Will no pudo oír el resto porque se vio atrapado entre dos hombres que se abrían paso hacia delante; formaban parte de un numeroso grupo de gente que, sin orden ni indicación previa, estaba dando la vuelta. Los niños parecían indicar la dirección. Algunos de ellos, que en su mayoría no debían de tener más de siete u ocho años, iban sobre los hombros de sus padres, agitando el puño en aquella dirección una y otra vez. Parecían pequeños hooligans de fútbol señalando al odiado arbitro. Sin embargo, no miraban a una persona, sino que dirigían sus energías hacia un trono.

Esa fue la palabra que acudió de modo natural a la mente de Will. Se trataba de un amplio butacón cubierto con un suntuoso terciopelo rojo. En un ambiente espartano como aquel, destacaba como un objeto de auténtico lujo. No había duda, aquel asiento estaba siendo objeto de veneración.

«Yechi Adoneinu Moreinu v'Rabbeinu Melech HaMoshiach l'olam va'ed.»

El gentío entonaba aquella frase y la cantaba una y otra vez con un fervor que a Will le pareció extático y aterrador a la vez. Se inclinó hacia Sandy y gritó para hacerse oír:

– ¿Qué significa?

– «Larga vida a nuestro señor, nuestro maestro, el Rebbe, el rey Mesías por los tiempos de los tiempos.»

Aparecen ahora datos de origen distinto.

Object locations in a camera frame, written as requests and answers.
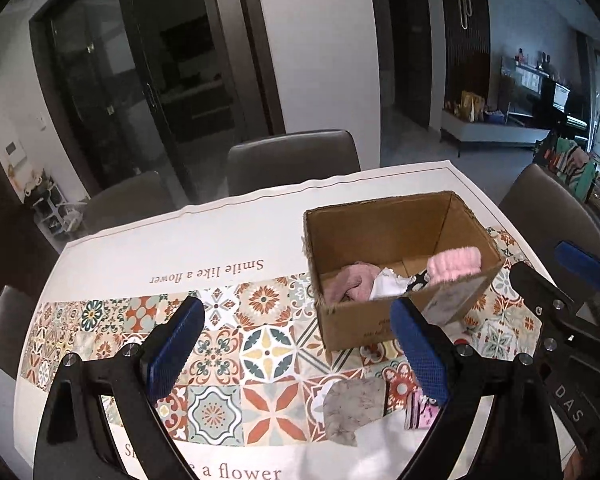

«Mesías.» Naturalmente. Eso era lo que significaba aquella palabra que había visto por todas partes: «Moshiack» significaba «Mesías». ¿Cómo había tardado tanto en descubrirlo? Aquella gente consideraba a su Rebbe un Mesías.

En ese momento, Will intentó desesperadamente alzarse todo lo posible para ver por encima de la gente, que seguía mirando fijamente el trono y cuyas voces enronquecían de expectación. Sin duda, el Rebbe haría su entrada en cualquier momento; aunque a Will le costaba imaginar que sus seguidores pudieran demostrar más entusiasmo cuando hiciera su aparición.

El ruido se estaba volviendo atronador. Intentó localizar a Sandy, pero la oleada de gente lo había empujado hacia delante. Tenía la cara incómodamente cerca de un desconocido que le sonrió al ver con humor su repentina intimidad.

«Qué demonios», se dijo Will.

– Perdone -le preguntó-, ¿podría decirme cuándo aparece el Rebbe? ¿En qué momento empieza todo esto?

– ¿Cómo dice?

– ¡Que cuándo empieza todo!

En ese momento, antes de que el hombre tuviera tiempo de responder, Will notó que una mano lo sujetaba con fuerza por el hombro, y en sus oídos oyó una profunda voz de barítono.

– Para usted, amigo mío, todo acaba aquí.